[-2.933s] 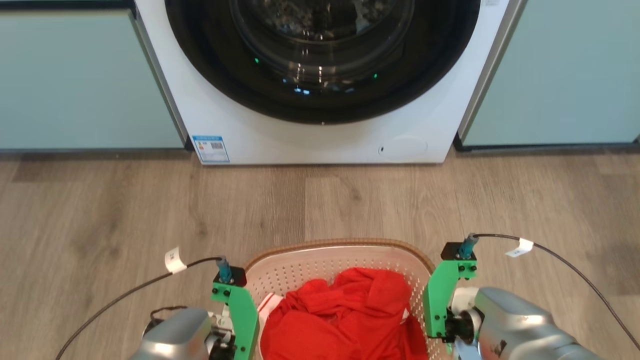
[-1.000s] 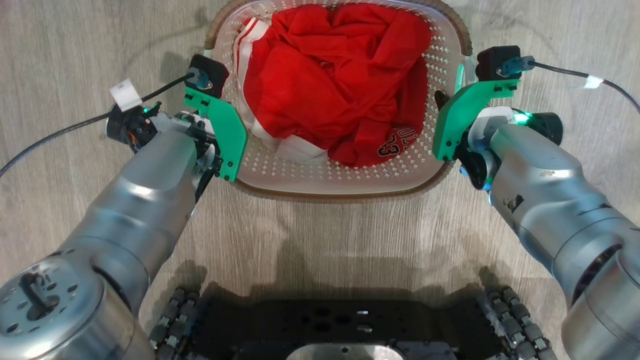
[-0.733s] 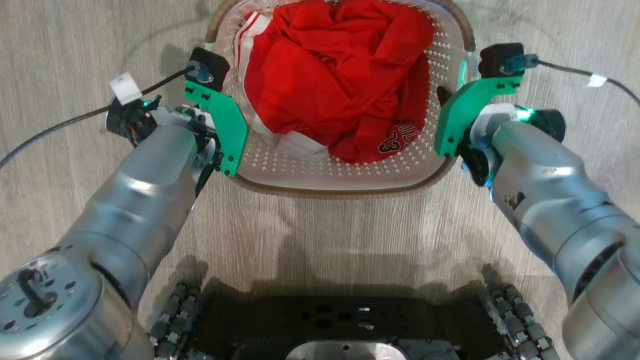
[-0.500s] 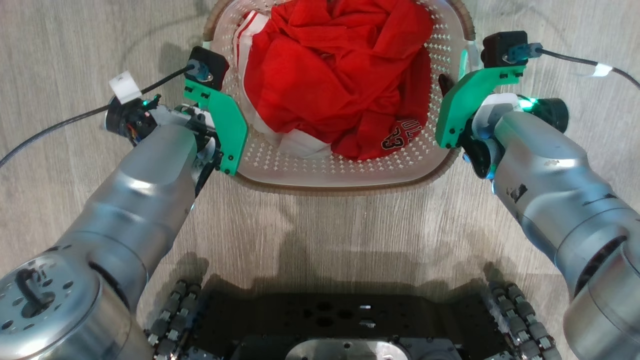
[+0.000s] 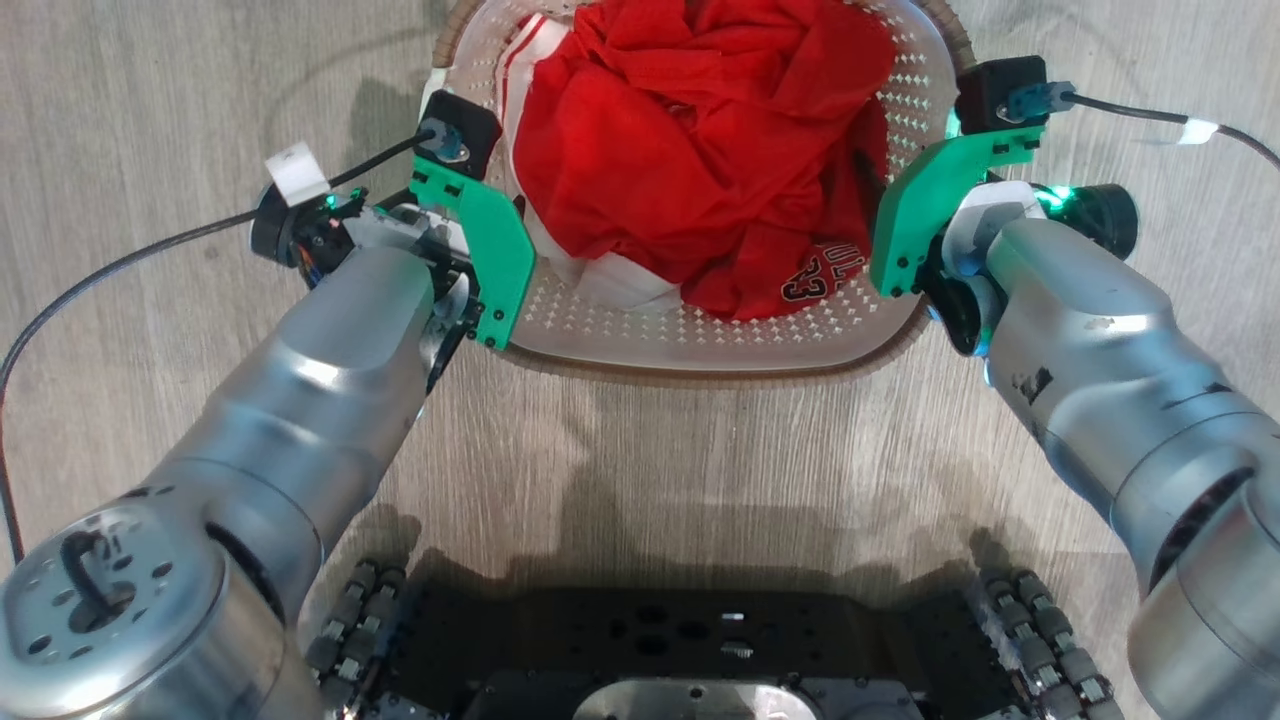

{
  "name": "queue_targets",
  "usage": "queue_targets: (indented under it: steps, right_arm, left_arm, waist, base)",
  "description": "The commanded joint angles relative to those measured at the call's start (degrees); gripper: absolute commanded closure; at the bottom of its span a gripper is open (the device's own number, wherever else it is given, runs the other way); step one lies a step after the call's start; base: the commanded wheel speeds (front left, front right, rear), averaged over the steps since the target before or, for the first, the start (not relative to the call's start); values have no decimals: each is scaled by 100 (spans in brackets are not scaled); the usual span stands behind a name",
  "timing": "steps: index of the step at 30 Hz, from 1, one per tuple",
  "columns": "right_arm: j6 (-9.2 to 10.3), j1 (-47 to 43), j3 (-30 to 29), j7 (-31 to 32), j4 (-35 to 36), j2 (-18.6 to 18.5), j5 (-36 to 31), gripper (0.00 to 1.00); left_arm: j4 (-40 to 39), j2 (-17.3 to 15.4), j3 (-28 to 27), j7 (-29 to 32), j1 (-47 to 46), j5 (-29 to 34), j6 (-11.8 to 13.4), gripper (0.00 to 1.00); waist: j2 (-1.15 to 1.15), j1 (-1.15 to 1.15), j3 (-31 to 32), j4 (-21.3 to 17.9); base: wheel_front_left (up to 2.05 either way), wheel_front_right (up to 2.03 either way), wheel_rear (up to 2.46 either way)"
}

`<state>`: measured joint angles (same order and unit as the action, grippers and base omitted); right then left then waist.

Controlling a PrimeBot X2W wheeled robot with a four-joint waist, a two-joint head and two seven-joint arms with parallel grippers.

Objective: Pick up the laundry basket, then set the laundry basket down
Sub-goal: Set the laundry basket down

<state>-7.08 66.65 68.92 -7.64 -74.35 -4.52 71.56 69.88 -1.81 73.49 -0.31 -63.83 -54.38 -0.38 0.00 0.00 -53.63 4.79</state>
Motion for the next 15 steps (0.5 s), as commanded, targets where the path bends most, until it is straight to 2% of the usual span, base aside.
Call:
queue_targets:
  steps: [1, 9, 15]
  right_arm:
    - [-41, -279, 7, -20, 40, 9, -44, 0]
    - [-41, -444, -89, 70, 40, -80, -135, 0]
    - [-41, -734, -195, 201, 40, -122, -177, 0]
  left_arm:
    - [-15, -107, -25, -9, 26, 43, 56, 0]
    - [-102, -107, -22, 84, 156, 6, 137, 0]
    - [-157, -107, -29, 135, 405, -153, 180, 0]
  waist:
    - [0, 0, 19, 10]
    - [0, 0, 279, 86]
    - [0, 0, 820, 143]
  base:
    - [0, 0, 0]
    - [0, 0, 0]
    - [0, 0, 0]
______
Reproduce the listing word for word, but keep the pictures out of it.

Expected output:
[-2.933s] 
[-1.000s] 
[-0.733s] 
[-0.500s] 
[+0.000s] 

{
  "name": "queue_targets",
  "usage": "queue_targets: (indented under it: steps, right_arm, left_arm, waist, base)",
  "description": "The commanded joint angles relative to those measured at the call's start (degrees); gripper: absolute commanded closure; at the bottom of its span a gripper is open (the device's own number, wherever else it is given, runs the other way); step one lies a step after the call's start; base: the commanded wheel speeds (front left, front right, rear), averaged over the steps since the target before or, for the first, the start (not relative to the call's start); values have no decimals: each is scaled by 100 (spans in brackets are not scaled); the usual span stands behind a name",
  "timing": "steps: index of the step at 30 Hz, from 1, one per tuple",
  "columns": "right_arm: j6 (-9.2 to 10.3), j1 (-47 to 43), j3 (-30 to 29), j7 (-31 to 32), j4 (-35 to 36), j2 (-18.6 to 18.5), j5 (-36 to 31), gripper (0.00 to 1.00); left_arm: j4 (-40 to 39), j2 (-17.3 to 15.4), j3 (-28 to 27), j7 (-29 to 32), j1 (-47 to 46), j5 (-29 to 34), j6 (-11.8 to 13.4), gripper (0.00 to 1.00); waist: j2 (-1.15 to 1.15), j1 (-1.15 to 1.15), j3 (-31 to 32), j4 (-21.3 to 17.9); base: wheel_front_left (up to 2.05 either way), wheel_front_right (up to 2.03 either way), wheel_rear (up to 2.46 either way)"
}

`<state>`: measured joint angles (same order and unit as the action, grippers and base omitted); right then left then waist.

Controlling a PrimeBot X2W wheeled robot with a four-joint waist, a two-joint head and two seven-joint arms with parallel grippers.

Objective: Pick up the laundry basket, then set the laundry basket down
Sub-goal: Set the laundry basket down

<state>-7.08 66.65 68.92 -7.64 -74.35 -4.52 71.56 69.88 -1.81 73.49 -0.31 -63.83 -54.38 -0.38 0.00 0.00 -53.63 4.79</state>
Motion for the next 15 steps (0.5 s), as commanded, targets where the path bends most, until it is straight to 2% of the usual span, base aside.
Call:
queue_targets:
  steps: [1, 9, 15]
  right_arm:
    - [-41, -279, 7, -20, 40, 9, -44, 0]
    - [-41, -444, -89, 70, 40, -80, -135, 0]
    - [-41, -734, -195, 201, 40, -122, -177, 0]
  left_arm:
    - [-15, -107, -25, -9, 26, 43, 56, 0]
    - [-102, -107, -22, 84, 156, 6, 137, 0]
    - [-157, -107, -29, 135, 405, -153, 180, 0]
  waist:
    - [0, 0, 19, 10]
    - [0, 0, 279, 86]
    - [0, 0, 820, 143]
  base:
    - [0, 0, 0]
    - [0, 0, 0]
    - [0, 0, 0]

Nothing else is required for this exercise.